# Parsley and rabbits.



## mpelletier1228 (Apr 26, 2014)

Recently my husband and I adopted a bunny rabbit. Not sure of his breed. He is big though. Sort of looks like a English spot? But I really don't know! He was from the SPCA and he did not even have a name the poor guy! He also seems older. Anyways, I have been doing a lot of research online about fresh foods to give him. Whats safe, what's not, etc. But what is the story about parsley?! Some say it's fine, some say it causes gas. Another even said it can be fatal! I would really like to know from anyone who has experience with bunnies. What are some other inexpensive fresh herbs and veggies I can feed him? Any help would be appreciated.


----------



## JBun (Apr 26, 2014)

Parsley is considered safe. Basically any veggie or food, can have the potential to cause digestive upset. Cruciferous veggies seem to do this more often than others. But not all rabbits will have problems with certain veggies or foods. Really just depends on the rabbit.

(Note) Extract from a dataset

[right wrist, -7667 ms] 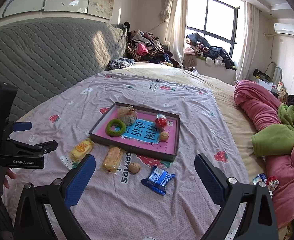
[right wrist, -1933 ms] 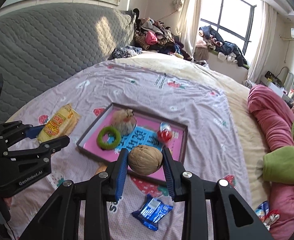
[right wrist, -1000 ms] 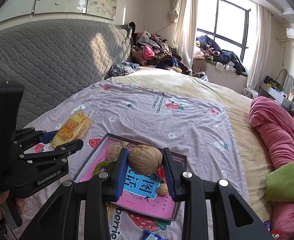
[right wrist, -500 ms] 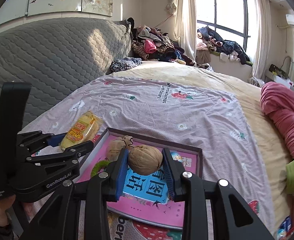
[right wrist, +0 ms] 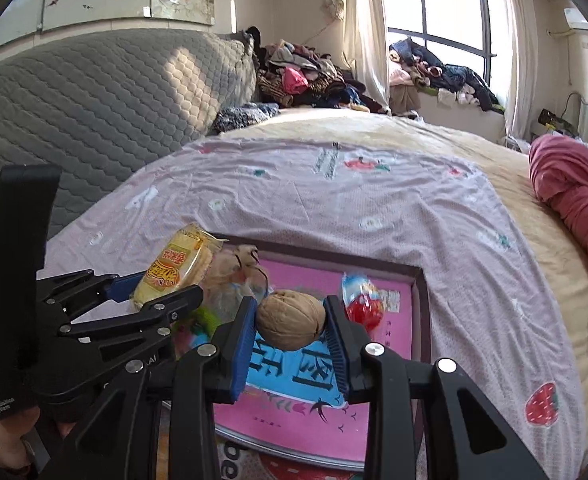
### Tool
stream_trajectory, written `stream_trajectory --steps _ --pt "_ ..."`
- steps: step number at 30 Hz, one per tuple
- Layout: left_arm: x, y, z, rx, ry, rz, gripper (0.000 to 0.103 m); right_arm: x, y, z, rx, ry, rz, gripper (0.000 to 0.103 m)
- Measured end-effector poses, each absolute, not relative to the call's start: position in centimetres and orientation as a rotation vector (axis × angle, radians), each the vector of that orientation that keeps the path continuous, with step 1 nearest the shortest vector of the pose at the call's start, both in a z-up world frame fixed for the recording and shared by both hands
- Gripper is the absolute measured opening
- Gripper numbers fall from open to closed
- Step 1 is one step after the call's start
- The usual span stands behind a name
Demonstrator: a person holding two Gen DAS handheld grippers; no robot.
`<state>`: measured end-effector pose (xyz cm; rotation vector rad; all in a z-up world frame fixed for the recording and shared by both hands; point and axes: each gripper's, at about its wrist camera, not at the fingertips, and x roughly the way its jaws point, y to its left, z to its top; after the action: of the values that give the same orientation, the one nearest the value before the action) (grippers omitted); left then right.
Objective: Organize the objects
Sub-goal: 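Carry the cake pack and walnut with both tools over the pink tray, then lower the cake pack and walnut into the tray and open both tools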
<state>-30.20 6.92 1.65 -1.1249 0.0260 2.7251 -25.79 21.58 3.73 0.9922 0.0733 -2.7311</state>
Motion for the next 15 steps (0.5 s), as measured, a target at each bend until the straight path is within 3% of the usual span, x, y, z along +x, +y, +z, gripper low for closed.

Best way to find out if your rabbit can tolerate a certain food is to start off with a very small amount for 2-3 days, and keep an eye out for mushy poop or signs of digestive upset. If your bun seems fine with the small amount, then you can gradually start increasing the amount each day. This gives the microflora in your rabbits gut, time to adapt to the new food so there is less of a chance of a digestive problem occurring.

Here's one veggie list with some good basic info.
http://www.lagomorphs.com/salad.pdf


----------



## Nancy McClelland (Apr 26, 2014)

:yeahthat:definitely have to make adjustments with each bunny--our 2 boys get more than our big girl even though she's 3 times as big.


----------



## pani (Apr 26, 2014)

I'd never heard of parsley being bad - my guys both go crazy for it with no ill effects! Their salads are mostly made up of fresh herbs (parsley, basil, mint, coriander) and carrot tops.  Sometimes a little spinach, but not too often, as it's higher in oxalic acid.


----------



## Chrisdoc (Apr 26, 2014)

Mine love parsley along with all fesh herbs, they also eat cruciferous leaves as I have never had any problems plus celery leaves, carrot tops, chicory, radiccio, most are on the list Jenny provided. If they haven't tried them before, intoduce gradually to see how they do.


----------



## mpelletier1228 (Apr 26, 2014)

Thank you all so much!!


----------



## Leopold_Ruby (Apr 26, 2014)

Mine also love it!


----------



## BigBunny (Apr 26, 2014)

I have a herb garden for my bunny.... it was made just for him.
Parsley, oregano, basil, thyme... he gets all of them nearly every day. (sometimes they need a few days to re grow some decent sized leaves)

+ plus carrots, young celery leaves and stems, the occasional broccoli stem, heaps of weeds from the yard, dark green lettuces, rocket and a little spinach. i tried apple and banana once, he wasn't a fan but likes watermelon. and haven't really given him any other fruit yet.


----------



## Nadege (Apr 29, 2014)

My bunny likes parsley, actually it's the only herb/vegetable she is willing to eat for now, I usually give it to her in small amounts and she is fine, no gas or anything


----------



## missyscove (Apr 29, 2014)

Parsley is a favorite at our house. I love how their breath smells after they feast on it too.


----------